Description
Chicken Pasta Primavera is a vibrant and creamy dish combining tender chicken, fresh seasonal vegetables, and a rich Parmesan cream sauce tossed with pasta. This quick and easy recipe is perfect for a wholesome weeknight dinner that bursts with flavor and color.
Ingredients
Scale
Cream Sauce
- 3 tablespoons (42 grams) unsalted butter
- 3 cloves garlic, minced
- 1 cup (240 milliliters) heavy cream
- 1/2 cup (50 grams) shredded Parmesan cheese
- 1/4 teaspoon ground black pepper
Chicken
- 1 tablespoon (15 milliliters) olive oil
- 1 pound (450 grams) chicken breast, diced into 1-inch pieces
- 1/2 teaspoon Italian seasoning
- 1/4 teaspoon salt
- 1/4 teaspoon ground black pepper
Vegetables
- 1 tablespoon (15 milliliters) olive oil
- 3-4 cups fresh prepped vegetables (chopped asparagus, sliced zucchini, bell pepper, chopped broccoli, thinly sliced red onion, fresh or frozen peas, halved cherry tomatoes)
- 1/2 teaspoon salt
- 1/4 teaspoon ground black pepper
Other
- Pasta (amount according to package directions)
- Salt for pasta water
Instructions
- Make the cream sauce: In a saucepan over medium heat, melt the unsalted butter and add the minced garlic. Cook the garlic for 1 minute until fragrant but not browned. Then pour in the heavy cream and sprinkle the shredded Parmesan cheese over it. Whisk continuously until the sauce is smooth and creamy, about 1-2 minutes. Season with 1/4 teaspoon ground black pepper. Remove from heat and set aside.

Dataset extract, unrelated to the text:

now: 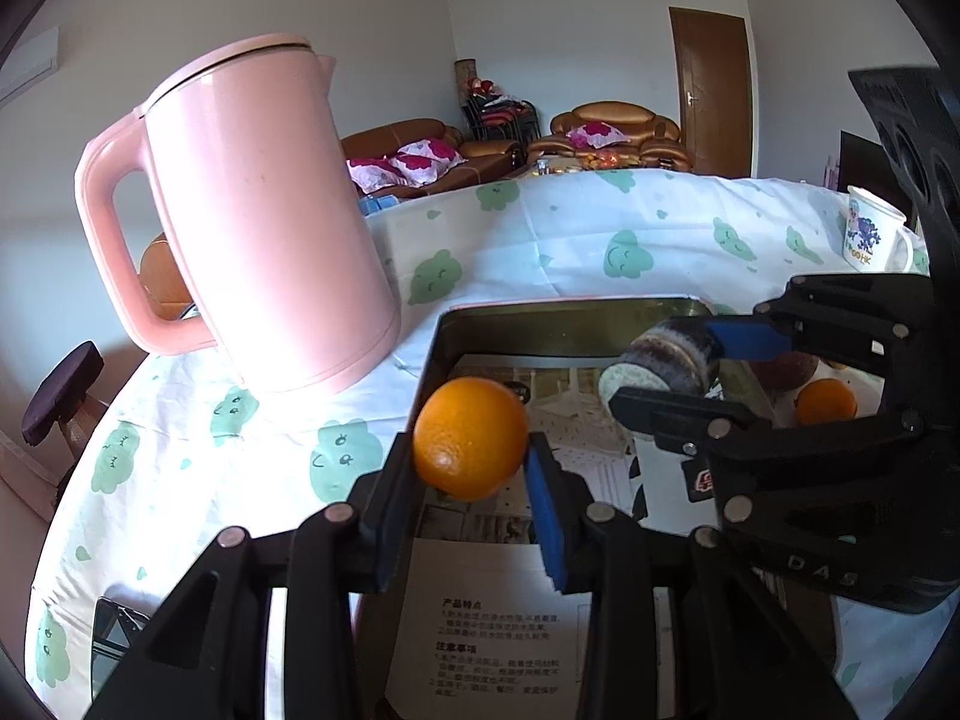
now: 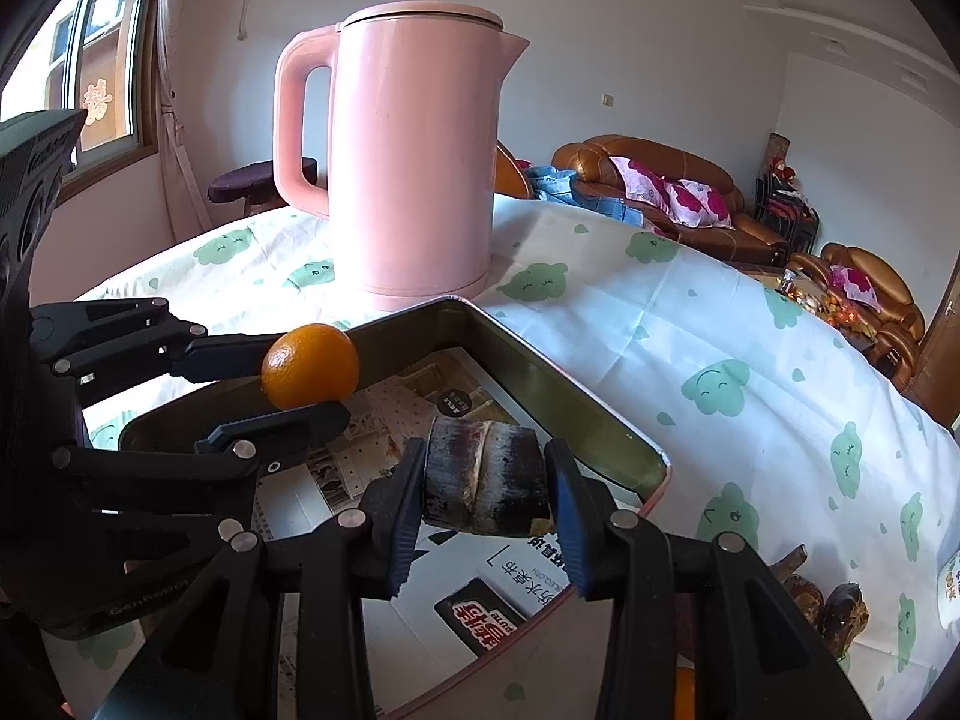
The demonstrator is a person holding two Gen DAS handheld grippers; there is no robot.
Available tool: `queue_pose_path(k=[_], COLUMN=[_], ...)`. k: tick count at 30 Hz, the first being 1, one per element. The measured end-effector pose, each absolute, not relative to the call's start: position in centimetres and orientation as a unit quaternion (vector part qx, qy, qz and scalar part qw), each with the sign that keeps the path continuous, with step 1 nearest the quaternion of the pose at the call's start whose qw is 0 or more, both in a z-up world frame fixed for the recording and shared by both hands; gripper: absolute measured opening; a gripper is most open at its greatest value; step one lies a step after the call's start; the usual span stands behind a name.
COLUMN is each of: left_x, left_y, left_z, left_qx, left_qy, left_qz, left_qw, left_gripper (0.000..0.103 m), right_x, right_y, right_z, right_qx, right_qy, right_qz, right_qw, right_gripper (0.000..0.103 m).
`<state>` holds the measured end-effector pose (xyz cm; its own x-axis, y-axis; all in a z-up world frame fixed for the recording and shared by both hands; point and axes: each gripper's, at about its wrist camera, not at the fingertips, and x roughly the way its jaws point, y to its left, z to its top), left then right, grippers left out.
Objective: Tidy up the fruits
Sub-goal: 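Open both tools to drop the orange and brown chunk into the tin, then grasp another brown chunk with the left tool while the right tool grasps a yellow-brown round fruit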
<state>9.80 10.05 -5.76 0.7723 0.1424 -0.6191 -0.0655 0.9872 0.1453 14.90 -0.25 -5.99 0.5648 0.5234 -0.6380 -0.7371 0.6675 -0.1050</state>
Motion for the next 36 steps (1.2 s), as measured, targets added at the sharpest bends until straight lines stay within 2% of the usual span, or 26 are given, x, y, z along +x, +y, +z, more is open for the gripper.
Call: queue_pose_path(k=[4, 6, 7, 8, 10, 12, 17, 25, 36], left_x=[9.4, 8.9, 8.6, 8.2, 7.2, 6.2, 3.9, 3.4, 4.3], left_y=[9.9, 9.9, 9.9, 9.9, 10.0, 9.9, 7.8, 0.0, -9.3], left_z=[-5.5, -5.0, -4.7, -4.3, -3.3, -2.4, -0.9, -2.2, -4.6], left_qx=[0.055, 0.059, 0.059, 0.058, 0.05, 0.038, 0.02, 0.024, 0.047], left_qy=[0.322, 0.31, 0.302, 0.291, 0.273, 0.256, 0.224, 0.247, 0.305], left_qz=[0.06, 0.071, 0.076, 0.08, 0.081, 0.076, 0.052, -0.04, -0.134], left_qw=[0.943, 0.946, 0.948, 0.952, 0.957, 0.963, 0.973, 0.968, 0.942], left_gripper=[0.041, 0.053, 0.067, 0.075, 0.077, 0.078, 0.093, 0.094, 0.094], right_x=[15.2, 15.1, 15.1, 15.1, 14.9, 14.4, 12.5, 9.9, 10.4], right_y=[-0.3, -0.6, -0.9, -1.3, -2.2, -3.4, -8.1, -18.6, -27.3], right_z=[-6.1, -5.9, -5.7, -5.4, -4.8, -4.1, -2.8, -2.5, -5.8], right_qx=[-0.175, -0.169, -0.164, -0.154, -0.139, -0.138, -0.127, -0.095, -0.053], right_qy=[0.301, 0.298, 0.297, 0.298, 0.3, 0.297, 0.29, 0.282, 0.338], right_qz=[0.364, 0.356, 0.355, 0.356, 0.355, 0.345, 0.316, 0.231, 0.15], right_qw=[0.864, 0.869, 0.871, 0.873, 0.874, 0.88, 0.894, 0.926, 0.928], right_gripper=[0.042, 0.044, 0.045, 0.048, 0.054, 0.054, 0.054, 0.054, 0.054])
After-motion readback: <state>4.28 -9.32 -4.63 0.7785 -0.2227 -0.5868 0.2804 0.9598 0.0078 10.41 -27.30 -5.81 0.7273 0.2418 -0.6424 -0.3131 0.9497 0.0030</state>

- Cook the chicken: Heat 1 tablespoon olive oil in a large skillet or Dutch oven over medium-high heat. Add the diced chicken breast and immediately season with Italian seasoning, salt, and black pepper. Cook, stirring occasionally, until the chicken pieces are fully cooked through and lightly browned, about 4 minutes. Once done, remove the chicken from the skillet and set aside.
- Cook the pasta: Bring a large pot of salted water to a boil. Cook the pasta following package instructions until al dente. Reserve some pasta water before draining in case it’s needed to thin out the sauce later.
- Cook the vegetables: Using the same skillet, heat another tablespoon of olive oil over medium heat. Add all the prepared vegetables except the cherry tomatoes. Sauté the vegetables for about 5 minutes until they begin to soften but still retain some crispness. In the last 30 seconds, add the halved cherry tomatoes to the skillet and heat through.
- Combine everything: Add the cooked pasta to the skillet with the vegetables. Pour in the cream sauce and stir gently to coat all ingredients evenly. If the sauce is too thick, add a splash of the reserved pasta water to reach the desired consistency. Return the cooked chicken to the skillet and gently toss everything together. Once combined, remove from heat and serve immediately for the best flavor and texture.
Notes
- Reserve pasta water after draining to adjust sauce consistency as needed.
- Use fresh seasonal vegetables for best flavor and texture in primavera.
- Ensure chicken is cooked thoroughly to an internal temperature of 165°F (74°C).
- Parmesan cheese adds saltiness; adjust added salt to taste.
- This dish is best served immediately to enjoy the cream sauce at its creamy best.